Если же произошел полный разрыв связки, то применяется оперативный метод лечения – восстановление или пластика связок сустава.
Современное оперативное лечение проводится чаще всего эндоскопически (артроскопия) и позволяет анатомически точно восстановить связочный аппарат. Далее начинается реабилитационный этап лечения, который включает в себя различные виды физиотерапевтических процедур, массаж и комплекс специально разработанных упражнений. При соблюдении всех рекомендаций и прохождения курса реабилитации результат лечения всегда положительный.

Последствия разрыва связок

Оценивать последствия подобной травмы можно только исходя из того, насколько серьезным был разрыв связок, и какого конечного результата хотел бы добиться пациент. Доктора часто отмечают, что при правильном и своевременном подходе к лечению результат оказывается положительным, то есть пациент снова может пользоваться поврежденным суставом. Другое дело, что кто-то согласен даже немного хромать, лишь бы ходить (возьмем для примера повреждение на ноге), а кому-то необходимо не просто бегать, а достигать самых высоких спортивных целей.


В любом случае полная процедура восстановления занимает очень много времени – полный разрыв связок даже более серьезен, чем перелом.
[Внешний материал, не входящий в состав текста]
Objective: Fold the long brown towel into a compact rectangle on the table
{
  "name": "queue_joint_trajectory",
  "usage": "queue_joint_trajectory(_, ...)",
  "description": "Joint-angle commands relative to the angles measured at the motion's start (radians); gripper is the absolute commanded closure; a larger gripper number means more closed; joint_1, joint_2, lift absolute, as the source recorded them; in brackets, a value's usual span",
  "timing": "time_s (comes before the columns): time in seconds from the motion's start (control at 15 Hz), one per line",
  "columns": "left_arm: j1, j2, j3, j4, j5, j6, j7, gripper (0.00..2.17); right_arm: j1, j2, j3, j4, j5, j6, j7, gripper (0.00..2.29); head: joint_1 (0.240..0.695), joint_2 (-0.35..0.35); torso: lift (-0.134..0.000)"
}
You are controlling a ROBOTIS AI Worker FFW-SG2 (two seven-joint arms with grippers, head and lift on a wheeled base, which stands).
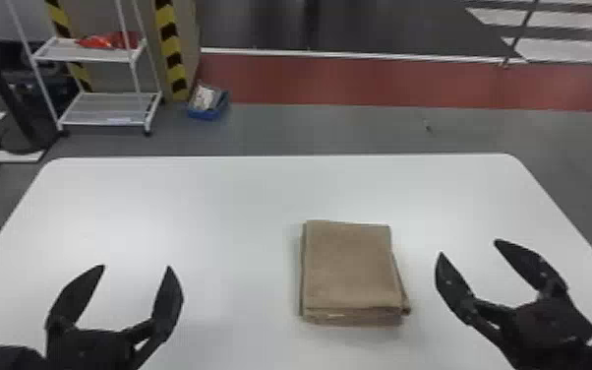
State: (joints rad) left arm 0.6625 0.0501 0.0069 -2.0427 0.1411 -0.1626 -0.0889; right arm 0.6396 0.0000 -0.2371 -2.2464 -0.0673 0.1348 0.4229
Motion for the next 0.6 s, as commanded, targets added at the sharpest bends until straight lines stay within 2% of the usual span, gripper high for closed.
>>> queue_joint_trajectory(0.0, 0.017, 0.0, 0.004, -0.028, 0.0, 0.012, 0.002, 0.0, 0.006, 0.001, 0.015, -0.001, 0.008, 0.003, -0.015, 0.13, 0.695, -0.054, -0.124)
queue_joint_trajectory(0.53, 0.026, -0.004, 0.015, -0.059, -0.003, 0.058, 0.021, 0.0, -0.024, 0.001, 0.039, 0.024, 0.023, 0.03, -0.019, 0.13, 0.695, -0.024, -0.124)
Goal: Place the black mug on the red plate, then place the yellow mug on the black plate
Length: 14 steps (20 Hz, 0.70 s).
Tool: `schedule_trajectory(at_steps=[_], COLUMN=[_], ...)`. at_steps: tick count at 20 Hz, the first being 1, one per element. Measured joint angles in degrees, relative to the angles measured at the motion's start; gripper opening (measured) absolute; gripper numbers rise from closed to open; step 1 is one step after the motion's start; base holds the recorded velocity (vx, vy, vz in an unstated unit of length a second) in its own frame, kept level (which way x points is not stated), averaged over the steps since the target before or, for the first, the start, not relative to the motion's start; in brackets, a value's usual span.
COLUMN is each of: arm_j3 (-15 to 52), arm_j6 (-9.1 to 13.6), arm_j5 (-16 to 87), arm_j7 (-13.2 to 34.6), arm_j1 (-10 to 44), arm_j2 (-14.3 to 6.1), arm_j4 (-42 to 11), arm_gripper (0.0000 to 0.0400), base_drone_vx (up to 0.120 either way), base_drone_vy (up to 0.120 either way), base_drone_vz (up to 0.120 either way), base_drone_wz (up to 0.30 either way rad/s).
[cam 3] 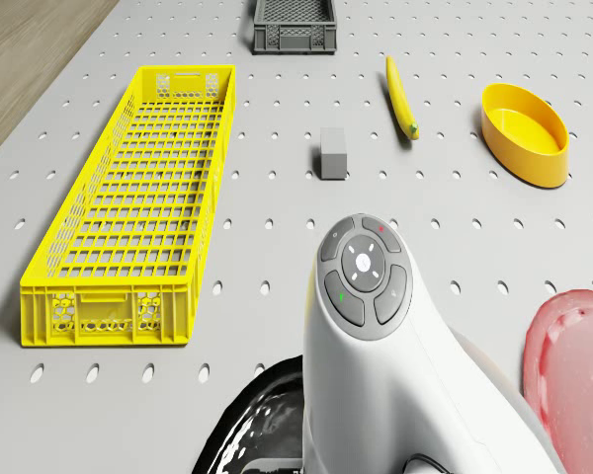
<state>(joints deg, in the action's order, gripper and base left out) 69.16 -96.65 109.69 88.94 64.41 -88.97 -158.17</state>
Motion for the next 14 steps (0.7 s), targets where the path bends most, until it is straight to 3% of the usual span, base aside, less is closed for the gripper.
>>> schedule_trajectory(at_steps=[5,9,11,14], arm_j3=[-2.9,-3.6,-2.9,-1.2], arm_j6=[-1.2,-1.4,-1.0,-0.2], arm_j5=[2.7,3.4,2.8,1.2], arm_j7=[0.1,0.0,0.0,-0.1], arm_j1=[0.7,0.9,0.6,0.1], arm_j2=[0.3,0.5,0.5,0.4], arm_j4=[1.2,1.5,1.1,0.4], arm_gripper=[0.011,0.0284,0.033,0.0367], base_drone_vx=[0.0,0.0,0.0,0.0], base_drone_vy=[0.0,0.0,0.0,0.0], base_drone_vz=[0.0,0.0,0.0,0.0], base_drone_wz=[0.0,0.0,0.0,0.0])
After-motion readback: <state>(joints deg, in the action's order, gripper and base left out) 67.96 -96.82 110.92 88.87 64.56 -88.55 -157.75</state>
В наиболее запущенных ситуациях почувствовать себя здоровым пациент сможет только через несколько месяцев, да и то – лишь при условии, что всегда старательно заботился о выполнении рекомендаций врачей.

При несвоевременном лечении разрыва связок или несоблюдении правил, предложенных врачом, пострадавший может столкнуться с наиболее неприятным итогом – невозможностью полного восстановления поврежденной связки. В этом случае функциональность сустава восстановить уже нельзя, поэтому никогда не пренебрегайте своевременной медицинской помощью.